*Goal of the exercise*.
All entries must be returned precisely as they appear.

Data extracted from a collection
|---|
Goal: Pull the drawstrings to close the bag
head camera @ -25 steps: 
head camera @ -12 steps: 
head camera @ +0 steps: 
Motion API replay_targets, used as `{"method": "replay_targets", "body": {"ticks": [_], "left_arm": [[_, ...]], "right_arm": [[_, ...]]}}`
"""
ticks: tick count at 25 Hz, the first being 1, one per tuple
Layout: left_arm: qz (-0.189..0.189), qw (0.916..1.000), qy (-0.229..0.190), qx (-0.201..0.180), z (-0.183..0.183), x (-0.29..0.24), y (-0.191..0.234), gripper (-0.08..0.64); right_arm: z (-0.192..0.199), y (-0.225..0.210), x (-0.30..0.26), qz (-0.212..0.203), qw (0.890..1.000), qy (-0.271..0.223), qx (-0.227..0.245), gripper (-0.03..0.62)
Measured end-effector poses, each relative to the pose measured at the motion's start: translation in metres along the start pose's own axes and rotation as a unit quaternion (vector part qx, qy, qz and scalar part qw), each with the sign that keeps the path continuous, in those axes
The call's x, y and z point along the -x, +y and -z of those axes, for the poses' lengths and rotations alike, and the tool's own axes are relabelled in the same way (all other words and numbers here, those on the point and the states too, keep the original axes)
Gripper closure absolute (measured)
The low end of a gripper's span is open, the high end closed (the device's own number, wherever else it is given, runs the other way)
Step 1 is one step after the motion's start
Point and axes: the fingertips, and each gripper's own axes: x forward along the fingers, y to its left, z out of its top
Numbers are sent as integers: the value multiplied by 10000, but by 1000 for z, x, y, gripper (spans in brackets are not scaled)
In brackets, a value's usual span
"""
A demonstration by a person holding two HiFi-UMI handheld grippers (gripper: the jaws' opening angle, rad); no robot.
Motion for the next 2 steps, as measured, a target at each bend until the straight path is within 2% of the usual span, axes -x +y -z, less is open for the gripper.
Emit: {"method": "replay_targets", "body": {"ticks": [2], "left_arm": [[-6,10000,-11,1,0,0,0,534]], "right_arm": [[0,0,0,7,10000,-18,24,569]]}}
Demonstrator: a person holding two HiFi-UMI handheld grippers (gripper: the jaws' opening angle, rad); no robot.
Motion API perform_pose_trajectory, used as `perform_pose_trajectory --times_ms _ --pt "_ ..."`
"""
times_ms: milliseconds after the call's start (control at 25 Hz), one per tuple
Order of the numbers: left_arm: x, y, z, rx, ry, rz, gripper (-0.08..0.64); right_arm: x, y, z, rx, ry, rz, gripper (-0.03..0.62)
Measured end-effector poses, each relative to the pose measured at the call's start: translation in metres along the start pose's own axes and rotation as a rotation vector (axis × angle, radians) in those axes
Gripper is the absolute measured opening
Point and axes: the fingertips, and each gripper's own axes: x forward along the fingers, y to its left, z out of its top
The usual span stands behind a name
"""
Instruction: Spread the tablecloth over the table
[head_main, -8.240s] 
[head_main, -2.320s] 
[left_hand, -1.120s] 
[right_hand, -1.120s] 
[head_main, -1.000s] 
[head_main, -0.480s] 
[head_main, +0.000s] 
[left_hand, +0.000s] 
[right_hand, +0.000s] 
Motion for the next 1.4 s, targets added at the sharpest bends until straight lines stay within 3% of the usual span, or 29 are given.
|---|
*Response area*.
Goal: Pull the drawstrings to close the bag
head camera @ -25 steps: 
head camera @ -12 steps: 
head camera @ +0 steps: 
Motion API replay_targets, used as `{"method": "replay_targets", "body": {"ticks": [_], "left_arm": [[_, ...]], "right_arm": [[_, ...]]}}`
"""
ticks: tick count at 25 Hz, the first being 1, one per tuple
Layout: left_arm: qz (-0.189..0.189), qw (0.916..1.000), qy (-0.229..0.190), qx (-0.201..0.180), z (-0.183..0.183), x (-0.29..0.24), y (-0.191..0.234), gripper (-0.08..0.64); right_arm: z (-0.192..0.199), y (-0.225..0.210), x (-0.30..0.26), qz (-0.212..0.203), qw (0.890..1.000), qy (-0.271..0.223), qx (-0.227..0.245), gripper (-0.03..0.62)
Measured end-effector poses, each relative to the pose measured at the motion's start: translation in metres along the start pose's own axes and rotation as a unit quaternion (vector part qx, qy, qz and scalar part qw), each with the sign that keeps the path continuous, in those axes
The call's x, y and z point along the -x, +y and -z of those axes, for the poses' lengths and rotations alike, and the tool's own axes are relabelled in the same way (all other words and numbers here, those on the point and the states too, keep the original axes)
Gripper closure absolute (measured)
The low end of a gripper's span is open, the high end closed (the device's own number, wherever else it is given, runs the other way)
Step 1 is one step after the motion's start
Point and axes: the fingertips, and each gripper's own axes: x forward along the fingers, y to its left, z out of its top
Numbers are sent as integers: the value multiplied by 10000, but by 1000 for z, x, y, gripper (spans in brackets are not scaled)
In brackets, a value's usual span
"""
A demonstration by a person holding two HiFi-UMI handheld grippers (gripper: the jaws' opening angle, rad); no robot.
Motion for the next 2 steps, as measured, a target at each bend until the straight path is within 2% of the usual span, axes -x +y -z, less is open for the gripper.
Emit: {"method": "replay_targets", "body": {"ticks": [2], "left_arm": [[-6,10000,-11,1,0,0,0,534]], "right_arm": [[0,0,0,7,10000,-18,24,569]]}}
Demonstrator: a person holding two HiFi-UMI handheld grippers (gripper: the jaws' opening angle, rad); no robot.
Motion API perform_pose_trajectory, used as `perform_pose_trajectory --times_ms _ --pt "_ ..."`
"""
times_ms: milliseconds after the call's start (control at 25 Hz), one per tuple
Order of the numbers: left_arm: x, y, z, rx, ry, rz, gripper (-0.08..0.64); right_arm: x, y, z, rx, ry, rz, gripper (-0.03..0.62)
Measured end-effector poses, each relative to the pose measured at the call's start: translation in metres along the start pose's own axes and rotation as a rotation vector (axis × angle, radians) in those axes
Gripper is the absolute measured opening
Point and axes: the fingertips, and each gripper's own axes: x forward along the fingers, y to its left, z out of its top
The usual span stands behind a name
"""
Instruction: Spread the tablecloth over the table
[head_main, -8.240s] 
[head_main, -2.320s] 
[left_hand, -1.120s] 
[right_hand, -1.120s] 
[head_main, -1.000s] 
[head_main, -0.480s] 
[head_main, +0.000s] 
[left_hand, +0.000s] 
[right_hand, +0.000s] 
Motion for the next 1.4 s, targets added at the sharpest bends until straight lines stay within 3% of the usual span, or 29 are given.

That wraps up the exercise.